§ YOUR OBJECTIVE:
Among the entries below, which lines run from the line with "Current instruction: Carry" through the line with "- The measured"? Retype those, both ends included, exactly and without pictures.
:::::
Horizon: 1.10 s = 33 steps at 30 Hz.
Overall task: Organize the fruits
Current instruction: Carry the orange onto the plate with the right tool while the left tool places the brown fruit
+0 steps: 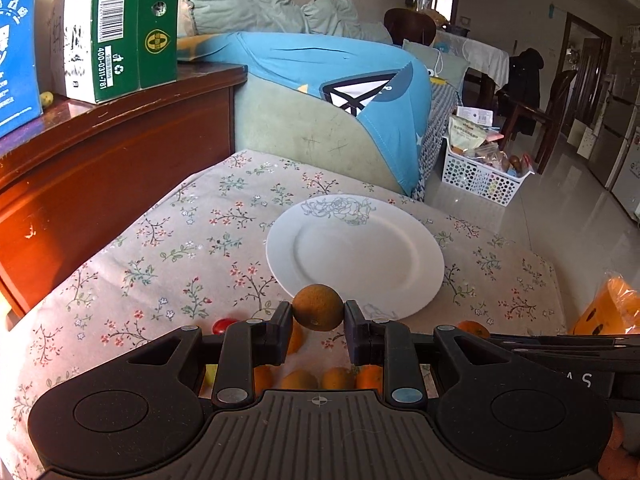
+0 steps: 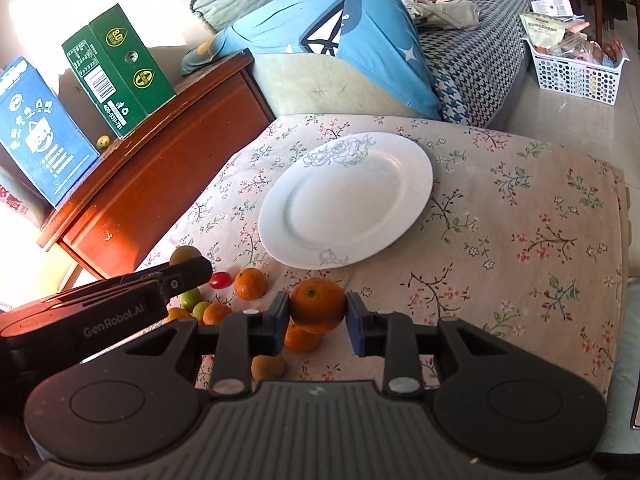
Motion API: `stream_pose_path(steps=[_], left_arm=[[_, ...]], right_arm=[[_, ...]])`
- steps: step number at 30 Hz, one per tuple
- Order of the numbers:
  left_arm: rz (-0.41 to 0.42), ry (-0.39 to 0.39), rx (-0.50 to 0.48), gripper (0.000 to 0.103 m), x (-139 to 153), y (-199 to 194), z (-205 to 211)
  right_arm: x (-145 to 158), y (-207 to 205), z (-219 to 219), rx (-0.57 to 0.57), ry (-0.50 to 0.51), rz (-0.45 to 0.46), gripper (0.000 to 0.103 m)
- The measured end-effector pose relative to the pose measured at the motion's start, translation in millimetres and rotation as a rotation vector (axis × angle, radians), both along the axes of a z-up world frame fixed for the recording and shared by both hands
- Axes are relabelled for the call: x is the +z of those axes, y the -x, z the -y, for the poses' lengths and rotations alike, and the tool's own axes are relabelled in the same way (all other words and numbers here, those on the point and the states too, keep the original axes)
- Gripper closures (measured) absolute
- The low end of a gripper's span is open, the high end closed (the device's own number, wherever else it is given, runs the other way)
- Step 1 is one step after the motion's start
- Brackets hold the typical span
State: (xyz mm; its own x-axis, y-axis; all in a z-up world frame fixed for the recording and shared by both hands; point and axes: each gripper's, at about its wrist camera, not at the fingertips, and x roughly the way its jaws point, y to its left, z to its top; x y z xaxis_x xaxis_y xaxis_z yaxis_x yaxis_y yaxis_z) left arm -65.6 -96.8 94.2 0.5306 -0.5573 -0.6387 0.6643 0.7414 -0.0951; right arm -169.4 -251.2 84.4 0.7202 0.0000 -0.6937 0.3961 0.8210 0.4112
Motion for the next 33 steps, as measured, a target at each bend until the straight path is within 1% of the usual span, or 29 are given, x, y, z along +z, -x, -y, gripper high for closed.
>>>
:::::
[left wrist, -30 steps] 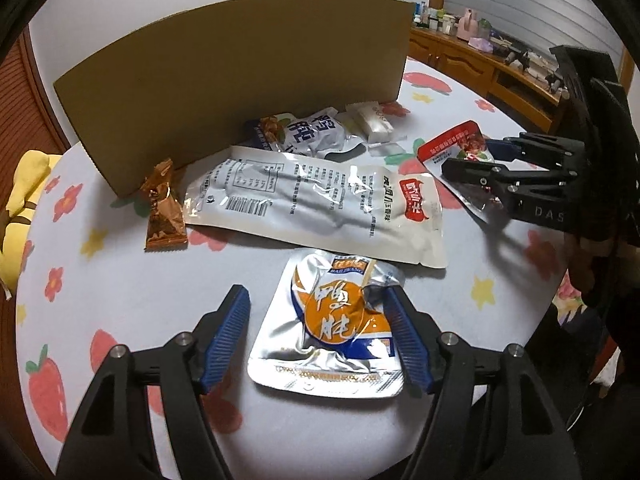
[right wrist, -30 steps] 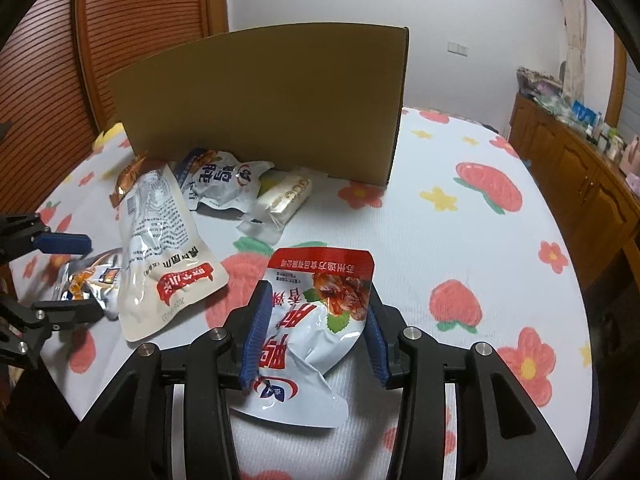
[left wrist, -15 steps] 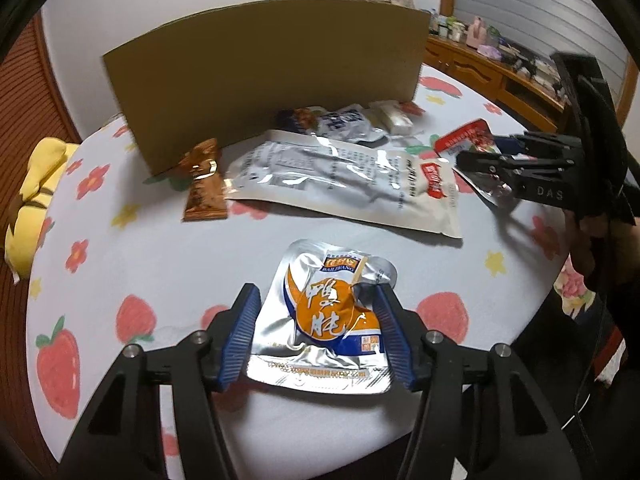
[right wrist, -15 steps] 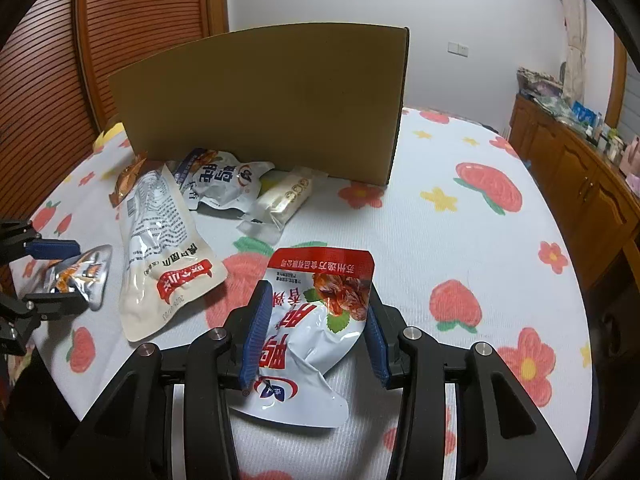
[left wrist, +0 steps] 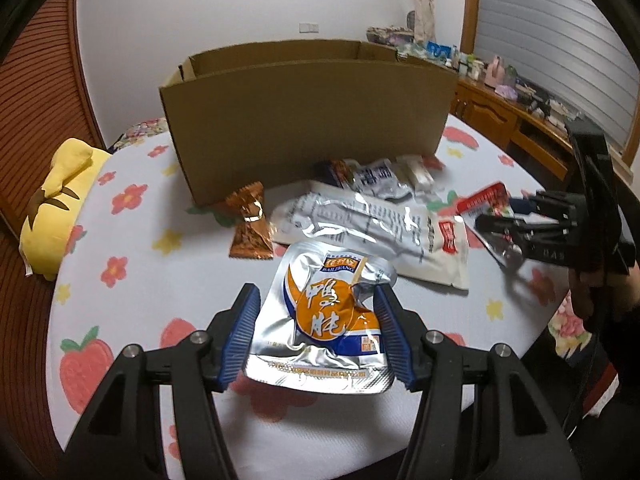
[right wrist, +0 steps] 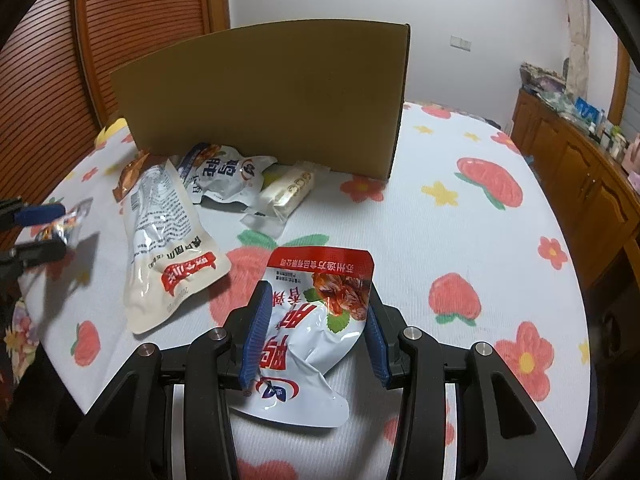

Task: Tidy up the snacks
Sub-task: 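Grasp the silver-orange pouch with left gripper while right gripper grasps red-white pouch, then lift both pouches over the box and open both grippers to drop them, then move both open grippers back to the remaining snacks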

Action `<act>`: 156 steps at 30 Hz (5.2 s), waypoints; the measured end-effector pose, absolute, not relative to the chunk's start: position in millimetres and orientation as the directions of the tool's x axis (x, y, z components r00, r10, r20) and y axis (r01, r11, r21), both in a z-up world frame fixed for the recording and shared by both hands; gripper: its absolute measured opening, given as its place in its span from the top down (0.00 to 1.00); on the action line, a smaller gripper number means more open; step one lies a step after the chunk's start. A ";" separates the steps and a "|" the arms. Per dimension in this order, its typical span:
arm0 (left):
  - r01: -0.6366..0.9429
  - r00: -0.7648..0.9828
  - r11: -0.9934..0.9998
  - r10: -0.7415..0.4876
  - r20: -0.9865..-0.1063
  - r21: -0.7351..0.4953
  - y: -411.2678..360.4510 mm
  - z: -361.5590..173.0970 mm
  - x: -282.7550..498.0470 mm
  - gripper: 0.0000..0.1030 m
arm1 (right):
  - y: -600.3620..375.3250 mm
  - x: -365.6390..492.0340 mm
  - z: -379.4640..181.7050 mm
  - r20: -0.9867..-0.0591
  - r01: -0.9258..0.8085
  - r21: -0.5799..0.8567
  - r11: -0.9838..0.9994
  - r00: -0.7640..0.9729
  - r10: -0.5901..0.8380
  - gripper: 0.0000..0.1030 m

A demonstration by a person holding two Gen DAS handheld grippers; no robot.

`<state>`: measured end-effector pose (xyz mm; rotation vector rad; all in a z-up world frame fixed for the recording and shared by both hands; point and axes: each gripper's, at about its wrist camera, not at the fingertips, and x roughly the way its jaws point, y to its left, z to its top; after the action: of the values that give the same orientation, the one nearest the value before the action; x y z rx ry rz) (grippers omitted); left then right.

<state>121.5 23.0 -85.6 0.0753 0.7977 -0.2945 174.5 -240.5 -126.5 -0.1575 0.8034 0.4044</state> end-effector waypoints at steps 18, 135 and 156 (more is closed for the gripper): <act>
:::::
§ ANSWER SPACE:
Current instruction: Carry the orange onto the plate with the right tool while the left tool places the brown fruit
+0 steps: 
+0 steps: 
Motion API: `stream_pose_path(steps=[_], left_arm=[[_, ...]], right_arm=[[_, ...]])`
- steps: step number at 30 Hz, one per tuple
- Order of the numbers:
  left_arm: rz (-0.41 to 0.42), ry (-0.39 to 0.39), rx (-0.50 to 0.48), gripper (0.000 to 0.103 m), x (-139 to 153), y (-199 to 194), z (-205 to 211)
  right_arm: x (-145 to 158), y (-207 to 205), z (-219 to 219), rx (-0.57 to 0.57), ry (-0.50 to 0.51), rz (-0.45 to 0.46), gripper (0.000 to 0.103 m)
- The measured end-effector pose relative to the pose measured at the motion's start, translation in millimetres and rotation as a rotation vector (axis × angle, radians), both along the axes of a z-up world frame fixed for the recording and shared by both hands

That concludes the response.